Thither I brought my dead mother; there, in that charming graveyard, more like a children’s flower-decked playing-ground than a burial place, she sleeps side by side with the war-worn hero of the Pyramids, the General who fought so well in Egypt. A tombstone that the hand of a woman who loved them both laid there covers them.
To right and left lie the grandparents, the father and the mother of my mother; aunts too whose names I remember, but whose faces I only see athwart the grey veil of many years.
It is there I shall go and sleep in my turn — but as late as possible, please God, for I shall be very loth to leave you, my darling lad.
On that day I shall find beside the mother who suckled me, the loving nurse who rocked me in my cradle, — dear good mother Zine, whom I speak of in my “Memoirs,” and near whose bed the spirit of my father came and bade me adieu.
How should I not love to speak of that immense cradle of greenery so full of fond memories? I knew everything there, not only the townsfolk, not only the stones and the houses, but the very trees of the forest. As one by one those reminiscences of my youth disappeared, I have wept for them. 0! good white heads of the little town, dear Abbé Grégoire, good Captain Fontaine, worthy old Niguet, dear cousin Deviolaine, I have sometimes tried to make you live again; but you only startled me, poor ghosts, I found you so pale and dumb in spite of my gentle and kindly summons. I have wept for you, ye sombre stones of the cloister of St. Rémy, ye colossal gates, ye gigantic staircases, ye narrow cells, ye cyclopean kitchens, that I have seen falling layer by layer, until the pick and shovel laid bare amid the ruins your foundations, broad as the base of a city wall, your cellars, gaping wide as abysmal chasms! I have wept for you more especially, ye fine trees of the park, ye giants of the forest, ye families of rugged oaks, beeches with smooth silvery bark, trembling poplars and chestnuts with your pyramids of blossoms, round which there hummed in May and June swarms of bees, their brown bodies swollen with honey, and their feet all clogged with wax. You all fell suddenly in a few months, you who had so many years still to live, so many generations to shelter under your shade, so many loves to behold passing mysteriously and noiselessly over the mossy carpet which the ages had stretched at your feet! You had known François I. and Madame d’Etampes, Henri II. and Diane de Poitiers, Henri IV. and Gabrielle d’Estrelles; you spoke of those illustrious dead by the letters graven on your bark; you had hoped that those thrice enlaced crescents, those initials amorously twined with one another, those crowns of laurels and roses, would protect you from a commonplace death and from that mercantile God’s acre called a timber-yard. Alas, you were mistaken, beautiful trees! One day you heard the resounding ring of the axe and the dull hiss of the saw... destruction was come upon you... death cried aloud to you: “Your hour has come, your pride is laid in the dust!”

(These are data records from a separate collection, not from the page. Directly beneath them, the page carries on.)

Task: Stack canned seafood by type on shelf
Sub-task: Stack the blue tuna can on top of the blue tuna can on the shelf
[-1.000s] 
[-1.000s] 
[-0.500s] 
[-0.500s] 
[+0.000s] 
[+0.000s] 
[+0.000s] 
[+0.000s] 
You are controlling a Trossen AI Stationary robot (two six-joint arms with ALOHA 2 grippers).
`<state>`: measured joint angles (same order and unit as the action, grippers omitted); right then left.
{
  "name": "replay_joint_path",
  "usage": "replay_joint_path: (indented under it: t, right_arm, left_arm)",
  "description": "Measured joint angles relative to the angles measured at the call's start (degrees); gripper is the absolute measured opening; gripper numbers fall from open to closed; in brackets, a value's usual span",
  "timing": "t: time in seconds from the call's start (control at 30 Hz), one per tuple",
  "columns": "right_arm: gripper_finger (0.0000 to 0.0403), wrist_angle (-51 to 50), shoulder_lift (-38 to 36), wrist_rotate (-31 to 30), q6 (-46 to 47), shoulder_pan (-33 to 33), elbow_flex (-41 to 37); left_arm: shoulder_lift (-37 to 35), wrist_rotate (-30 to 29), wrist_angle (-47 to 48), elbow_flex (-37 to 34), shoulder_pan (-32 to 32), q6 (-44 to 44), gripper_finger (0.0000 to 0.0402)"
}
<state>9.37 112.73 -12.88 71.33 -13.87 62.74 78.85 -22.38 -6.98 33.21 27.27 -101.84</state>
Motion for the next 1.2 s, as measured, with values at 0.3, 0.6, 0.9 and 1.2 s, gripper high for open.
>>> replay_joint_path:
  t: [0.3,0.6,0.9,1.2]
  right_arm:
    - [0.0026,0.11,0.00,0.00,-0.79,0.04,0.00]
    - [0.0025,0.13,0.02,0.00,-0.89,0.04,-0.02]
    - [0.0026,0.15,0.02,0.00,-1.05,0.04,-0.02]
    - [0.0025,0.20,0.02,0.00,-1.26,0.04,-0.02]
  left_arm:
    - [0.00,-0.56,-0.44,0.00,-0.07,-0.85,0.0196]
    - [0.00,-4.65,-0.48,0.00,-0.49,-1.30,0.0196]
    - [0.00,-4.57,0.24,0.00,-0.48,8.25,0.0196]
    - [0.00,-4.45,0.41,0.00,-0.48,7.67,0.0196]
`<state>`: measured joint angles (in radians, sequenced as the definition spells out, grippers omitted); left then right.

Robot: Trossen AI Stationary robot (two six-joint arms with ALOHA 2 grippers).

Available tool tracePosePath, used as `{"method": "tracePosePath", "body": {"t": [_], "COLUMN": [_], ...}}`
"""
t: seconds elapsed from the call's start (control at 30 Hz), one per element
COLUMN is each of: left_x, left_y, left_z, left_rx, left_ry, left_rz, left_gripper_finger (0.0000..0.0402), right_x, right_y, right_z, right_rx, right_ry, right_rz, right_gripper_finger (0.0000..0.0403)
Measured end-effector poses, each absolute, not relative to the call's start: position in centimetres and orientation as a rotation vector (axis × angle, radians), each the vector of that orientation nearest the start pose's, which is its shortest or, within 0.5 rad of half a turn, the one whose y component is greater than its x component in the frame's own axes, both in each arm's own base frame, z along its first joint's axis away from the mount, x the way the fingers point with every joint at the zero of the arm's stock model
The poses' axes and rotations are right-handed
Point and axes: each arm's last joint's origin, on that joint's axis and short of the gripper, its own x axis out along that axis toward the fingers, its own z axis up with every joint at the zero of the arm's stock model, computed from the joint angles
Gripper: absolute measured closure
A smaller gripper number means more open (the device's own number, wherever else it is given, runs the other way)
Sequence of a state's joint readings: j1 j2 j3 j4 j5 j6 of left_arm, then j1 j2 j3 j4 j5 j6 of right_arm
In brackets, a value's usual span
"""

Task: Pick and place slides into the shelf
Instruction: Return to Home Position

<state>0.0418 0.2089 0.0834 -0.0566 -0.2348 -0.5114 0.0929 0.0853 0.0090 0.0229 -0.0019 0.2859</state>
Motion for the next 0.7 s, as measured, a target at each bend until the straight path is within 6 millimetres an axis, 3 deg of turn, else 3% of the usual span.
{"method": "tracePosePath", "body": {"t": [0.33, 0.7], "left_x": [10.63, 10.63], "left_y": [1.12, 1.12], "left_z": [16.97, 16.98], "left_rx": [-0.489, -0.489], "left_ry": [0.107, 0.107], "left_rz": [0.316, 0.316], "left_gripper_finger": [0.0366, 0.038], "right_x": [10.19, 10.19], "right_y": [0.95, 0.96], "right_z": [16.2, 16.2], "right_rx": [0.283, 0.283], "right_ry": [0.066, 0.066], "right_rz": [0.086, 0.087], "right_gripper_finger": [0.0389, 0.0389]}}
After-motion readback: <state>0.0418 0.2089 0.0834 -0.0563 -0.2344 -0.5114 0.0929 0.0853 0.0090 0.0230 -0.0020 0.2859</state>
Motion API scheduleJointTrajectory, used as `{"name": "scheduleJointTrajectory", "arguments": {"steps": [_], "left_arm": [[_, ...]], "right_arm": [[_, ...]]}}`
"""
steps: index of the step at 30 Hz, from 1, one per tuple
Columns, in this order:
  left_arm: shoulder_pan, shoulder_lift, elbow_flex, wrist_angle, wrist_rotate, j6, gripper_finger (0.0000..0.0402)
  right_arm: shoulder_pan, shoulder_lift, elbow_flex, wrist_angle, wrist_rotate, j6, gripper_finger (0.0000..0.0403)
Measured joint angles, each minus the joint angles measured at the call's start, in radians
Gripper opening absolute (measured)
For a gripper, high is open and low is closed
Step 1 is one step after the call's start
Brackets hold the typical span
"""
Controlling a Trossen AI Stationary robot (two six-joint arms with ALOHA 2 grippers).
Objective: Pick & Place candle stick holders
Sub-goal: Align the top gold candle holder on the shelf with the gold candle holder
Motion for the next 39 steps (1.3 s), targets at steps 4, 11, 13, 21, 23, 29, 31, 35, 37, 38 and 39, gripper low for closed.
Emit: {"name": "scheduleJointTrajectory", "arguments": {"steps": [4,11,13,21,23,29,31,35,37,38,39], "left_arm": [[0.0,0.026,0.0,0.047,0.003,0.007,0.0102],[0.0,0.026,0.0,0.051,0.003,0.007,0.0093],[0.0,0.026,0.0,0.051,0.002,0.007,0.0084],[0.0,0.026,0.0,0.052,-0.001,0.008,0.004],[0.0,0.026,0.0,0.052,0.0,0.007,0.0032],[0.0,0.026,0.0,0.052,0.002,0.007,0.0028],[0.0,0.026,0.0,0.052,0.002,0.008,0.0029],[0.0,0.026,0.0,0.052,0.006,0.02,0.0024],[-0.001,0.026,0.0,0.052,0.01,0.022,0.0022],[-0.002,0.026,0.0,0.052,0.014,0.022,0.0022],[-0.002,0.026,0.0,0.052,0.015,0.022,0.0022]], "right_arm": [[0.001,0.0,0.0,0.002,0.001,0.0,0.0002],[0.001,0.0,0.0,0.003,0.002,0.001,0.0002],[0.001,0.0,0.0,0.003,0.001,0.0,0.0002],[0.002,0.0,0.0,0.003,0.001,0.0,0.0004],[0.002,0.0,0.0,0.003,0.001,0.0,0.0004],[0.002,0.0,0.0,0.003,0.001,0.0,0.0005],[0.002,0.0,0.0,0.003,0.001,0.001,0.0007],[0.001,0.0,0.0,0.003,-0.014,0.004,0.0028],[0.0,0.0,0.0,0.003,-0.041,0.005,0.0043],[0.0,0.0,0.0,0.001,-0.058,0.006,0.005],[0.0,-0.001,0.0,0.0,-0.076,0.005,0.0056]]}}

And I have seen you lying on the ground, stripped from roots to topmost twig, your branches scattered round you; and it seemed to me that I had grown five thousand years younger and was walking over that immense battle-field which spreads between Pelion and Ossa, and that I was beholding stretched at my feet those three-headed hundred-armed Titans who strove to scale Olympus and whom Jupiter consumed with his lightning.
If ever you take a walk with me, leaning on my arm, dear child, in the midst of those mighty woods, if you cross through those scattered villages, if you sit down on those moss-covered stones, if you bow your head over those tombs, all will seem to you at first silent and dumb; but I will teach you the language of all those old friends of my youth, and then you will understand how sweet a murmur they make in my ear alive or dead.